Search the material for the string "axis", then return every line where it is found.

Information supplied –
-.-.-

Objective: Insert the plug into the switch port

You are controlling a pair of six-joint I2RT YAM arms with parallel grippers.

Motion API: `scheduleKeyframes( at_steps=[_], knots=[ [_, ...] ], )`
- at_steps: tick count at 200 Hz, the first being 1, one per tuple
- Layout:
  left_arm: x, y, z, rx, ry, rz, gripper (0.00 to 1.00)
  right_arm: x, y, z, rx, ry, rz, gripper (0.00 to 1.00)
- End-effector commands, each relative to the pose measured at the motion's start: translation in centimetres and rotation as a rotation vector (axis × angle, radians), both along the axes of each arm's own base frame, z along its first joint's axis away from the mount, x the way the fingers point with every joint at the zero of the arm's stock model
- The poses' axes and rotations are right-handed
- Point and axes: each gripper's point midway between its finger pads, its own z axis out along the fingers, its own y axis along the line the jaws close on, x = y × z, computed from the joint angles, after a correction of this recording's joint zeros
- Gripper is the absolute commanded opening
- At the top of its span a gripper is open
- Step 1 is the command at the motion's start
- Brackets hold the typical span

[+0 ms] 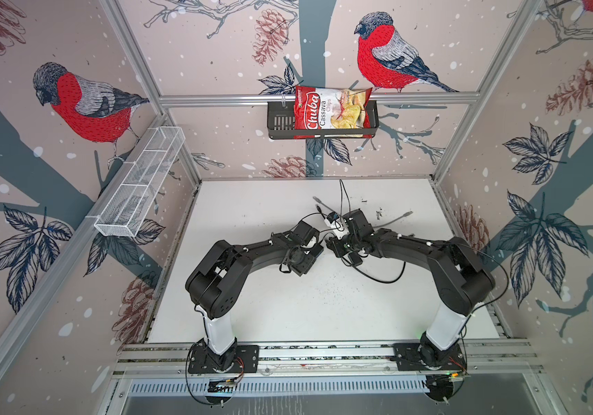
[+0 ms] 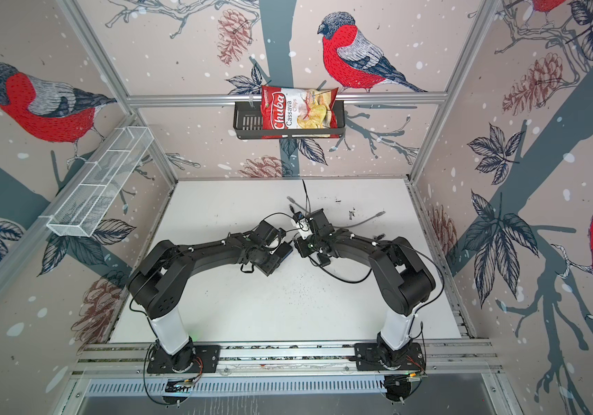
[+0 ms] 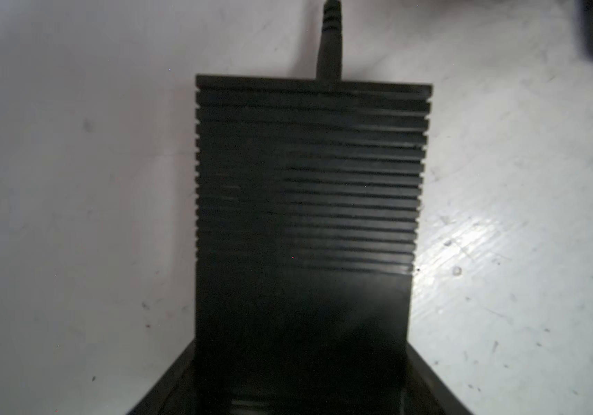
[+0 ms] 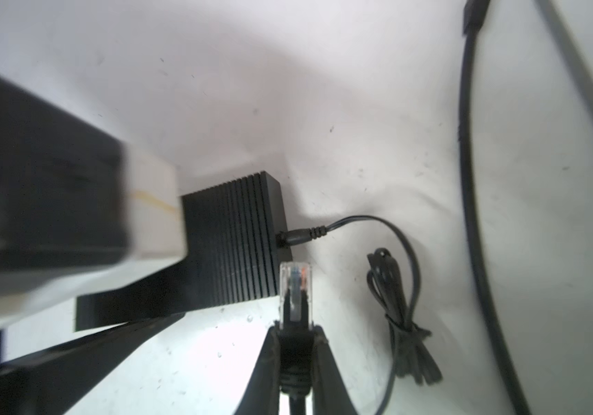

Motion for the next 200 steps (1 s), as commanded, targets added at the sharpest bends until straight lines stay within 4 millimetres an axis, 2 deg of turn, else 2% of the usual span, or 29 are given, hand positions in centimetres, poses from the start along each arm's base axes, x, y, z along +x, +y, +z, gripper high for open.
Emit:
scheduleKeyframes(
  at_steps=[1, 30, 69, 82, 106, 149, 200],
  knots=[
    [-1.1, 1.6, 0.1, 0.089, 0.008, -0.027, 0.31, -0.9, -1.2, 0.2, -0.045, -0.001, 0.002, 0.01],
    [-0.7, 0.7, 2.2, 0.067, -0.064, -0.071, 0.26, -2.0, -2.7, 0.6, -0.072, 0.0, -0.015, 0.01],
    [-0.6, -0.5, 4.5, 0.008, -0.092, -0.103, 0.21, -4.5, -3.5, 1.7, -0.105, -0.055, -0.005, 0.01],
    [-0.6, -0.8, 5.1, -0.011, -0.094, -0.105, 0.15, -5.2, -3.8, 1.6, -0.126, -0.061, -0.003, 0.01],
    [-0.7, -1.4, 6.0, -0.035, -0.106, -0.113, 0.11, -5.7, -4.0, 1.1, -0.168, -0.054, -0.004, 0.01],
    [-1.2, -2.1, 7.1, -0.06, -0.101, -0.126, 0.1, -6.0, -2.9, 1.7, -0.21, -0.113, 0.01, 0.01],
    [-2.0, -2.8, 7.1, -0.106, -0.055, -0.129, 0.05, -5.8, -1.8, 2.0, -0.221, -0.13, 0.026, 0.01]
  ],
)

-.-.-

Answer area –
- End-effector commands, each relative to the pose measured at the motion's start: translation in centimetres and rotation as a rotation vector (axis × angle, radians), both along the axes of each arm's own base frame, z along its first joint's axis away from the mount, x the way the fingers point with every joint at the zero of the arm's stock model
- Point and axes: each gripper's point midway between its finger pads, its own z axis out along the fingers, its own y axis along the line the jaws close on, x = y × z, computed from the joint angles, after a correction of this recording's joint zeros
Motion for the next 200 steps (1 s), as commanded, targets added at the sharpest bends until straight lines stay within 4 millimetres an axis, 2 deg of turn, else 2% of the usual span, or 29 are given, hand positions in centimetres, poses from the start along each arm's base axes, x, y, z along +x, +y, +z, gripper high for open.

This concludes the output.